6 July, 2025
Professor Joan Mellen
Professor Joan Mellen: prolific and distinguished author, historian, and educator; an authority on Jim Garrison and his investigation of President Kennedy’s assassination which caused ripples and reverberations within the federal government’s halls of power; she was the bestselling author of twenty-five books, including A Farewell to Justice, her biographical study of Jim Garrison’s New Orleans investigation. She has written for a variety of publications, including the New York Times, Los Angeles Times, Philadelphia Inquirer, and Baltimore Sun. Professor Mellen was a professor of English and creative writing at Temple University in Philadelphia. In 2004, she was awarded one of Temple University’s coveted “Great Teacher” awards for outstanding achievement.
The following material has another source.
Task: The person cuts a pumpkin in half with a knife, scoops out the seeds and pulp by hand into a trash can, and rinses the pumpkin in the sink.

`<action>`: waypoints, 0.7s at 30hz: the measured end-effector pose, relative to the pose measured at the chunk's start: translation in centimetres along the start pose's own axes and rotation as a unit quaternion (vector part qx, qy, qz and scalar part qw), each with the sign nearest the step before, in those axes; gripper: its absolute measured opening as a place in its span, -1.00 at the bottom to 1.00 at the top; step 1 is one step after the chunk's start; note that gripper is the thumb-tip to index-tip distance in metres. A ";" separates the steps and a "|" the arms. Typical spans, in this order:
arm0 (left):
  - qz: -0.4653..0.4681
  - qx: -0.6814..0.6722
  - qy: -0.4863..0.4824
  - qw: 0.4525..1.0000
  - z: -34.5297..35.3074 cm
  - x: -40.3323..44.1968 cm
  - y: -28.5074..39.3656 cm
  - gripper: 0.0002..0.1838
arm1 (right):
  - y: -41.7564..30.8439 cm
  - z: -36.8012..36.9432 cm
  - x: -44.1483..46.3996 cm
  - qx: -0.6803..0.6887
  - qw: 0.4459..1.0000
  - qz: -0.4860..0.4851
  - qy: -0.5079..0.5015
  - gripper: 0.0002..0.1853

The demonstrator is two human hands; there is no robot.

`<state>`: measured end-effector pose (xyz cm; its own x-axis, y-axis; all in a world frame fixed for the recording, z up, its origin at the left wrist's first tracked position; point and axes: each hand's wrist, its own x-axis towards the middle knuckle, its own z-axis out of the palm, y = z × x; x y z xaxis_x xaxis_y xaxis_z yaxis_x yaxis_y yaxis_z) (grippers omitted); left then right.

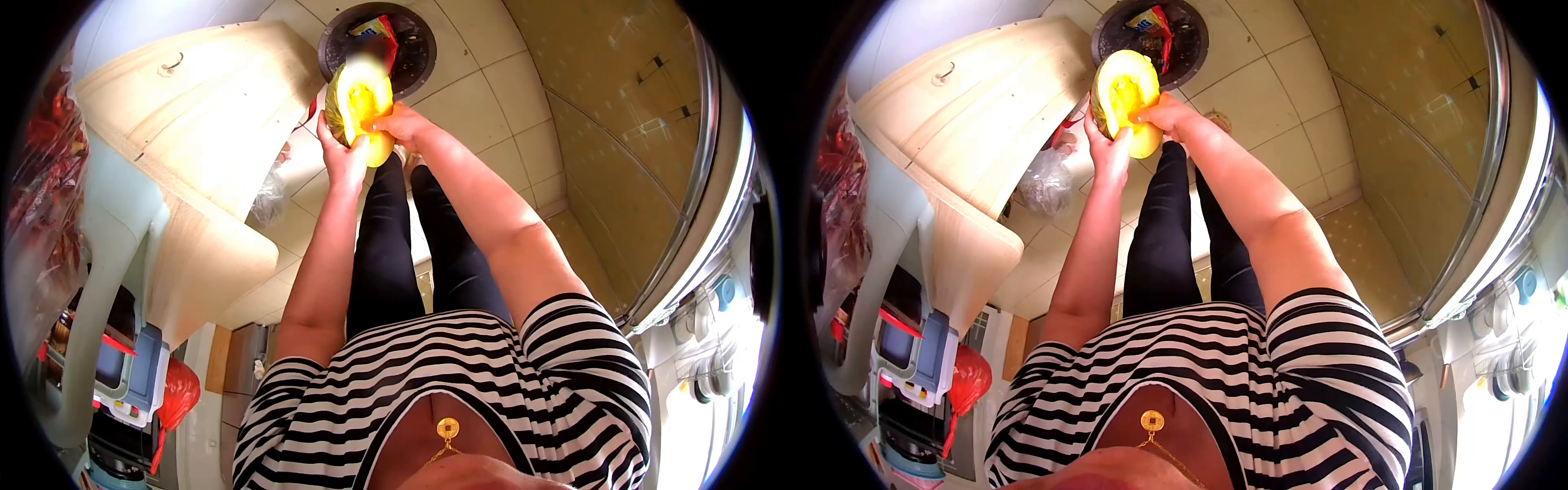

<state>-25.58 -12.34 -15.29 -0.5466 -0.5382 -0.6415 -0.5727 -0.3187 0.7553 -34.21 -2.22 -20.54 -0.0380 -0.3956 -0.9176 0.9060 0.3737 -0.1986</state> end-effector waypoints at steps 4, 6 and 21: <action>0.005 -0.042 0.015 0.999 0.0 -0.4 -0.4 -0.15 | 0.5 -0.4 1.4 -0.149 0.976 -0.128 0.089 -0.20; -0.001 -0.068 0.014 0.998 -0.1 -0.3 -0.5 -0.16 | -0.9 -0.2 0.0 -0.236 0.953 -0.145 0.123 -0.16; -0.142 -0.128 -0.062 0.980 -2.7 -1.0 0.4 -0.22 | -4.4 -3.3 1.7 -0.189 0.951 -0.245 0.015 -0.36</action>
<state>-23.61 -14.01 -13.96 -0.4662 -0.3056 -0.8302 -0.5493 -0.6356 0.5424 -39.67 -1.75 -22.39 -0.4345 -0.5777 -0.6909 0.5595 0.4280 -0.7097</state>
Genres: Film, Biography, American History, Novels. Career: Professor, Temple University, Philadelphia. Publications: A Film Guide to the Battle of Algiers, 1973; Marilyn Monroe, 1973; Women and Their Sexuality in the New Film, 1973; Voices from the Japanese Cinema, 1975; The Waves at Genji’s Door: Japan Through Its Cinema, 1976; Big Bad Wolves: Masculinity in the American Film, 1978; (ed.) The World of Luis Buñuel, 1978; Natural Tendencies, 1981; Privilege: The Enigma of Sasha Bruce, 1983; Bob Knight: His Own Man, 1988; Kay Boyle: Author of Herself, 1994; Hellman and Hammett, 1996.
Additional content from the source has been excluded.